Quoique ou parce que confrontés aux difficultés respectives de politique intérieure, ils trouvent dans l’Union européenne le cadre adéquat pour exercer une influence à laquelle ils n’ont pas le droit de se soustraire. Profitant du rééquilibrage du binôme franco-allemand au profit de la France, dirigée par un président largement réélu, ils s’invitent ainsi dans un nouveau scénario, où l’Italie avec d’autres pourrait apporter son concours. En décalage voulu et salutaire avec quelques États, ils ont d’ores et déjà refusé de jouer les faire-valoir des États-Unis. Rêvant de ne faire de la guerre en Ukraine qu’un instrument de géopolitique destiné à affaiblir l’Union européenne, les USA veulent en effet profiter de la barbarie de Poutine pour accroître leur influence sur le vieux continent, voire pour opposer entre eux les pays membres de l’UE.  Que dire alors si l’Amérique de Biden sortait comme grand vainqueur d’un conflit que son ennemi russe lui aurait servi nolens volens sur un plateau !

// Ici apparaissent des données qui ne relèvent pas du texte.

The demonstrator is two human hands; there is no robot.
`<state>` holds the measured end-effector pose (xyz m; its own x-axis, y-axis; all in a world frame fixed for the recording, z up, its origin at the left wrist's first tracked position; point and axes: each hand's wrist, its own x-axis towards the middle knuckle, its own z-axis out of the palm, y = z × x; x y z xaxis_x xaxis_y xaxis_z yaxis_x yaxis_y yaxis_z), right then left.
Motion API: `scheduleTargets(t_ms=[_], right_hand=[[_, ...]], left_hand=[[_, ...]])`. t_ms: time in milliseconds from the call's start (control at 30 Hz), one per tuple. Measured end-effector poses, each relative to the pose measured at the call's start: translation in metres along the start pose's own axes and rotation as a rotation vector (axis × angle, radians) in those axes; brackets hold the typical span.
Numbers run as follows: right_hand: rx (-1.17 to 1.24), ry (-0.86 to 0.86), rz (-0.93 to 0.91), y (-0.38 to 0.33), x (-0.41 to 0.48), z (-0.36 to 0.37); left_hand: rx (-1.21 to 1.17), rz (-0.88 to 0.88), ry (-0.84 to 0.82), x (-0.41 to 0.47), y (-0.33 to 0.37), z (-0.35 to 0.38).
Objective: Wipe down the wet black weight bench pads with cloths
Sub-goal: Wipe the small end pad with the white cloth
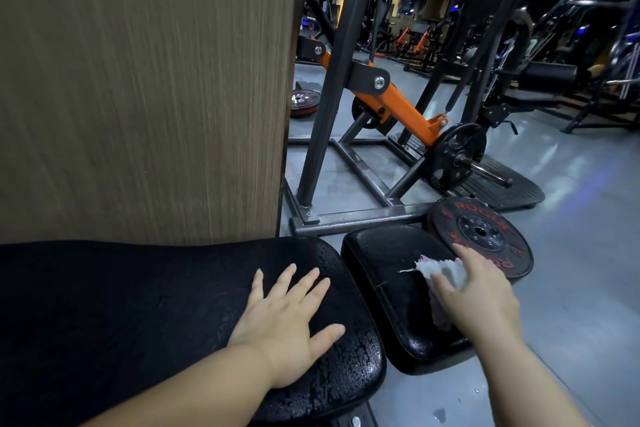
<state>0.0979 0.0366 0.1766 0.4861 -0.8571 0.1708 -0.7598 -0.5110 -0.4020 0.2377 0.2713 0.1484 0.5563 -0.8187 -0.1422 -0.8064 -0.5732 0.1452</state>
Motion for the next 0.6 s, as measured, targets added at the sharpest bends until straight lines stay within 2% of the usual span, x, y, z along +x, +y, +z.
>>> scheduleTargets(t_ms=[67,133,233,433,533,600], right_hand=[[-0.228,-0.121,-0.178,-0.004,-0.004,0.015],[-0.322,-0.179,-0.239,-0.004,-0.005,0.024],[-0.296,-0.179,-0.267,-0.004,-0.007,0.029],[-0.25,-0.107,-0.596,-0.015,-0.045,0.044],[-0.271,-0.114,-0.527,-0.004,-0.018,0.037],[-0.342,-0.144,-0.363,0.008,0.007,0.03]], left_hand=[[0.001,0.003,0.001,0.0,0.0,0.0],[0.0,0.006,0.004,0.0,0.0,0.0],[-0.01,0.007,0.009,0.0,0.0,0.0],[-0.014,0.007,0.02,0.001,0.001,0.0],[-0.014,0.006,0.021,0.001,0.0,0.0],[-0.01,0.008,0.016,0.001,0.0,0.0]])
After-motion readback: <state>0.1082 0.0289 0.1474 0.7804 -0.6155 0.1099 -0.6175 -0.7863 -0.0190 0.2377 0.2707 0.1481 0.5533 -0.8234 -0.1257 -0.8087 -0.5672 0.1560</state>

Bien qu’il ne faille jamais se tromper d’adversaire, la raison européenne n’est pas synonyme de celle de Washington. Si la Russie d’aujourd’hui ne mérite ni l’once d’une excuse, ni la moindre indulgence, chacun devrait se garder de retomber dans le livret d’une Guerre froide que les dirigeants actuels n’ont parcouru que durant leur jeunesse, voire pendant leur enfance. Plus que jamais, l’Europe doit s’affranchir de son passé. Elle en a les moyens personnels et politiques. En aura-t-elle le courage et la volonté ? Voilà qui est bel et bien une autre histoire.

 

 

 

 

 

 

 

Gilbert Casasus

Gilbert Casasus est professeur émérite en Études européennes de l’Université de Fribourg. Politologue, diplômé de l’IEP de Lyon et docteur du Geschwister- Scholl-Institut de l’Université de Munich, il est spécialiste des processus historiques et politiques en Europe.

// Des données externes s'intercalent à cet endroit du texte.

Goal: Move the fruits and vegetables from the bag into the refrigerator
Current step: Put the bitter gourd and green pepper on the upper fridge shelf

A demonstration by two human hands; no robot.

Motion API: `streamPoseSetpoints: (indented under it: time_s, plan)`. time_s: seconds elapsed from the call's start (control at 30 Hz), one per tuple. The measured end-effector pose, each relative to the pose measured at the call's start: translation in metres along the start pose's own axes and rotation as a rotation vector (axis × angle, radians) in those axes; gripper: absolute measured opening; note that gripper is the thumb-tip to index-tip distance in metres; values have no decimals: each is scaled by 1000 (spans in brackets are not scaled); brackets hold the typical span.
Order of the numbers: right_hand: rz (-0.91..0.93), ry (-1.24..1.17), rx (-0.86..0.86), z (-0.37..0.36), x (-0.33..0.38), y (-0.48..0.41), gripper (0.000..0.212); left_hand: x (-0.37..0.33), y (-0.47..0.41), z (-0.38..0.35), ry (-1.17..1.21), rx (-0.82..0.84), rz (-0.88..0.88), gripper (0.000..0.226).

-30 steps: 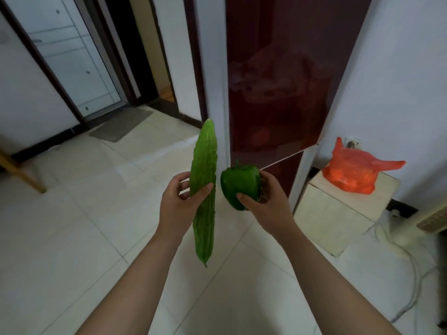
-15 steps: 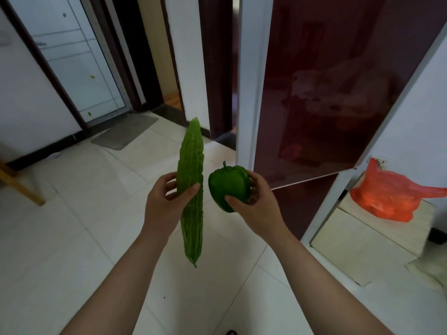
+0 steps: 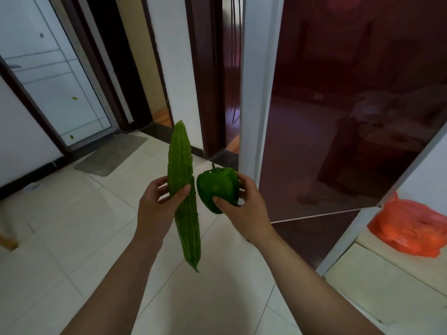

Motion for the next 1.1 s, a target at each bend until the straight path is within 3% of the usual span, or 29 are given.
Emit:
streamPoseSetpoints:
  time_s: [0.27,0.57,0.8,0.93,1.1]
  plan:
    - [33,-20,-126,-44,6,-119,65,1,-138,-3,8,86,-38,37]
    - [71,19,-464,-46,27,-263,68,-16,-285,-48,-60,303,-113,34]
    - [54,81,-590,-32,26,-300,68,-19,-334,-88,-6,466,-114,27]
    - [51,136,-627,-31,25,-302,53,-16,-345,-98,30,505,-85,27]
    - [70,204,-680,-34,21,-292,68,-10,-347,-100,47,537,-60,27]
Point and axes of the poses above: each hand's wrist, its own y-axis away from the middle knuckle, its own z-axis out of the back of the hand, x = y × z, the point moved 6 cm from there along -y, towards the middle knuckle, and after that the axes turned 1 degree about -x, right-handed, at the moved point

8 réponses à “Un triumvirat pour l’Europe

  1. Magnifique proposition qu’il serait urgent de mettre en oeuvre. Il faut pousser cette porte que vous dessinez. Sinon, l’Europe va en rester aux Serments de Strasbourg (842) et se penser uniquement en héritiers. On pourrait commencer par remodeler le site officiel de l’UE. Actuellement, ses pages dénotent ce manque de désir que vous pointez. Beaucoup trop d’affichage, de mots d’ordre, de valeurs, mais pas de réflexion. Par exemple, il n’y a pas d’onglet “Culture”…

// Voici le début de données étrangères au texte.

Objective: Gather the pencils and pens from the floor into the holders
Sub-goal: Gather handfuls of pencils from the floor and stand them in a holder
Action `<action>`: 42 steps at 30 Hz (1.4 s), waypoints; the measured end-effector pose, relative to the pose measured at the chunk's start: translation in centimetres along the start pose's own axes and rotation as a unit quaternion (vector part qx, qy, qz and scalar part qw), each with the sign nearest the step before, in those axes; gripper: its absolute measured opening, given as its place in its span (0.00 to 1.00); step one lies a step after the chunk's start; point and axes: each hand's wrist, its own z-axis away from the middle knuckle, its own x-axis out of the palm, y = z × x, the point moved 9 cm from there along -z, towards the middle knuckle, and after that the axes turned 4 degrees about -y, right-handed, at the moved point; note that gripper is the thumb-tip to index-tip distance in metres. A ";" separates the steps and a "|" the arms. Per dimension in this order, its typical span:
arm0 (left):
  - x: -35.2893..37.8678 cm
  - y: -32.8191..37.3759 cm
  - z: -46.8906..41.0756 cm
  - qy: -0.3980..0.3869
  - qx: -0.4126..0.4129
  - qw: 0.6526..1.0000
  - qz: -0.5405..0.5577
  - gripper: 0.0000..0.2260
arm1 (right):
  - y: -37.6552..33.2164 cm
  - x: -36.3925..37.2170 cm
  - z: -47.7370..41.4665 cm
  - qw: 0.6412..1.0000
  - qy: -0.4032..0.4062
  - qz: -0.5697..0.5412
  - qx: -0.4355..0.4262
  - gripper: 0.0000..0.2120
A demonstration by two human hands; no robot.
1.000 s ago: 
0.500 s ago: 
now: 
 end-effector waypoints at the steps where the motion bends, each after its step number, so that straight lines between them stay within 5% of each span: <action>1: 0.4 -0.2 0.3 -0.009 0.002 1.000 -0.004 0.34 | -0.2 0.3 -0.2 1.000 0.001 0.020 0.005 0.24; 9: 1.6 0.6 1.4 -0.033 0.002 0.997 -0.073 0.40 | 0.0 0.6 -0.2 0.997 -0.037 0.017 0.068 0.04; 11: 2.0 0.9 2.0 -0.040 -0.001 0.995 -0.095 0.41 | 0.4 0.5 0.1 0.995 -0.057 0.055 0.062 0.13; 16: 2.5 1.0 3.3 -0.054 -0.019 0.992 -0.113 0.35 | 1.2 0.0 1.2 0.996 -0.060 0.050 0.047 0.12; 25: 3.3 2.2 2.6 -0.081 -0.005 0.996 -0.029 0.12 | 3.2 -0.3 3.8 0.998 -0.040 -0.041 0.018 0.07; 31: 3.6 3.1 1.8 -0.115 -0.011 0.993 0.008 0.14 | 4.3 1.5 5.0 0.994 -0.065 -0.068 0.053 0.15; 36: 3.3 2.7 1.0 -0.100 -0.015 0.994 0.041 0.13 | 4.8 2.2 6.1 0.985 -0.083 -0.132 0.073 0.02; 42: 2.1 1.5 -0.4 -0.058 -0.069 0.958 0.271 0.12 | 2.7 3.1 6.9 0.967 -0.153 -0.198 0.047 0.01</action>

    1. Merci et votre proposition est plus que justifiée. Le site de l’UE n’invite pas à désirer plus d’Europe. C’est bel et bien dommage.
      Excellente fin de semaine à vous.
      Très cordialement.
      Gilbert Casasus

  2. Entièrement d’accord avec vous. L’Europe est à un tournant, soit elle fait un pas décisif vers son unification (comme la Suisse a passé de l’Ancienne Confédération à l’Etat fédéral actuel) et se dote des moyens pour être “une force indépendante, consciente d’elle-même”, y compris militairement, malheureusement nécessaires on le voit bien ces temps, mais aussi dans le spatial par exemple, un domaine important pour le futur, soit elle disparaîtra de la scène mondiale en tant qu’acteur qui compte et a son mot à dire. Il lui restera alors plus qu’à choisir entre être vassale de Washington (en bonne partie déjà le cas), ou de Moscou, … voire de Beijing!

  3. Pas très correct vis-à.vis de vos lecteurs d’ouvrir un blog aux commentaires … et de ne pas les publier ensuite! Ce qui donne d’ailleurs l’impression, avec deux commentaires publiés seulement, que votre blog n’intéresse pas beaucoup de monde.

    1. Suis en déplacement. Le traitement des commentaires dépend aussi de mon emploi du temps que je vous serais reconnaissant de respecter.
      GC.

    2. Soyez rassuré cher “Ceilteach”, le blog intéresse plus de monde que ne le reflète le nombre de commentaires (mais certainement une majorité silencieuse).